Putin may possibly get a lifeline from the lack of substantive U.S. consultations with key European allies over the wide-ranging provisions in the new American legislation, especially the third-party sanctions that would penalize European firms that already do a lot of business with Russia, and the sense that, once again, Europe is being dictated to by Washington (in this case, the Congress rather than the president). The new sanctions, if enacted, run the risk of rupturing the heretofore unprecedented degree of trans-Atlantic unity and coordination on policy toward Russia. At a time when European, particularly German, leaders are cautiously exploring greater flexibility in their approach to Russia—and looking to compartmentalize, separating positive areas (such as cooperation in brokering a ceasefire in Libya, for example) from the Ukraine crisis—the U.S. approach seems to be far less discriminate. Even though subsequent drafts have removed some of the provisions Europeans found most onerous in the original bill passed by the Senate—particularly named sanctions against the Nordstream pipeline expansion, which is viewed as a national energy security project in Germany—there is still plenty that Europeans find objectionable.
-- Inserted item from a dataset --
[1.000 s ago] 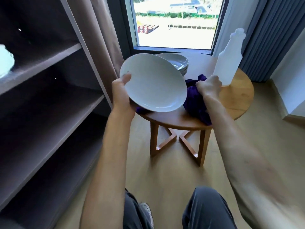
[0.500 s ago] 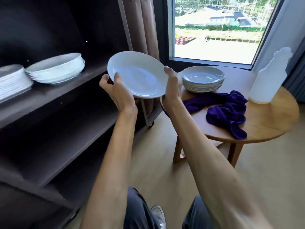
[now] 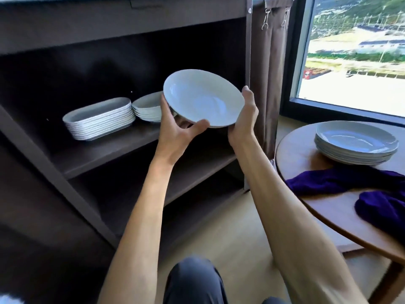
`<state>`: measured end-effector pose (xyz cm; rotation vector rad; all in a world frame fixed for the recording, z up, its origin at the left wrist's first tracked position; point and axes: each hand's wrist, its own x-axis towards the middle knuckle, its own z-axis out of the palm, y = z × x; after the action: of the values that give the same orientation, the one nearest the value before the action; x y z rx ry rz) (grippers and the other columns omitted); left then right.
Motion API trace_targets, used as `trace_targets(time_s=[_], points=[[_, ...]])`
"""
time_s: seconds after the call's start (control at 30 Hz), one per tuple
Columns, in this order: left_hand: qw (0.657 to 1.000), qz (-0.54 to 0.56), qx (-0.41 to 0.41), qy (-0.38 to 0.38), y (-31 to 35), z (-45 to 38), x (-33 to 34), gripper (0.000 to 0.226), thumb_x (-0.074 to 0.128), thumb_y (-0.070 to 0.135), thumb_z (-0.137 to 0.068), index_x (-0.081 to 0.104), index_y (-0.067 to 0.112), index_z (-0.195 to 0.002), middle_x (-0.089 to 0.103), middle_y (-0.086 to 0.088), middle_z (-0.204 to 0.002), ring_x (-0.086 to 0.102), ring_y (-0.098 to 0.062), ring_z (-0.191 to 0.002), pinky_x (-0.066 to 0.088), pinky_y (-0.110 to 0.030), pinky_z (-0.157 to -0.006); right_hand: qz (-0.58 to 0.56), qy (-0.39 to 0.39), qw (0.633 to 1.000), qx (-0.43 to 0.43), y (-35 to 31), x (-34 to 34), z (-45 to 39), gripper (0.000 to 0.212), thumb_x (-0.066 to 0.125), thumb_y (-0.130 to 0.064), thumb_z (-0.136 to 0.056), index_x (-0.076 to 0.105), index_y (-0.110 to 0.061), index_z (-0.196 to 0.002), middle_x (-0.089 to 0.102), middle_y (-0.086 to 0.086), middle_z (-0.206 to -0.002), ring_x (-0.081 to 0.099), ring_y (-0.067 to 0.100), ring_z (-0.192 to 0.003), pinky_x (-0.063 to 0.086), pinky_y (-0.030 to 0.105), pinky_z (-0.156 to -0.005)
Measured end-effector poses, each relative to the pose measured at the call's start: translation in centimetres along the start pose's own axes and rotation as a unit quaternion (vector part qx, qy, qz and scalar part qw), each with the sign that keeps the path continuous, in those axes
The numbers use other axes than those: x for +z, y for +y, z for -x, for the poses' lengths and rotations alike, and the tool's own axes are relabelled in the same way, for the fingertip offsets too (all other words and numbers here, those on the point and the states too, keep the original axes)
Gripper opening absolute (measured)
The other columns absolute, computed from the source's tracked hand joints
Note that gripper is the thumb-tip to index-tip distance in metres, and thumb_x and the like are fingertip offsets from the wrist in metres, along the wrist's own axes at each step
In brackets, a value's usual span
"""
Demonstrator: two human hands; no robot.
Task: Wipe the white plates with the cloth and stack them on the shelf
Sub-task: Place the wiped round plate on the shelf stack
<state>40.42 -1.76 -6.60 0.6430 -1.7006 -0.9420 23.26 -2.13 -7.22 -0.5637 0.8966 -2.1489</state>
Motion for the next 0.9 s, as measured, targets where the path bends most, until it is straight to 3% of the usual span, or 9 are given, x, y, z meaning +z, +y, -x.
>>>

EU Commission President Jean-Claude Juncker was quite blunt when he said, with regard to the latest draft, that “America First cannot mean that Europe’s interests come last.”
Putin has shown a willingness in the past to accept strategic compromises. Making concessions that satisfy European concerns in return for rupturing Western unity on sanctions may be a bargain he is prepared to countenance. Similarly, if Russia continues to show greater flexibility to Japanese concerns regarding the Kuril Islands, Tokyo will want to continue its policy of encouraging the development of the Russian Far East as part of its strategy of encouraging alternatives to China.
This could create real problems for a Trump administration that already has strained ties with Europe over trade and climate issues, and must also contend with a Congress that increasingly does not trust his stewardship of foreign policy. That does not bode well for re-establishing what had been an unprecedented degree of synergy between Europe and the United States in holding the line on Russia sanctions after 2014, and it also suggests that Putin will succeed in obtaining the maneuvering room he needs to outwait the West without having to make fundamental concessions to their demands.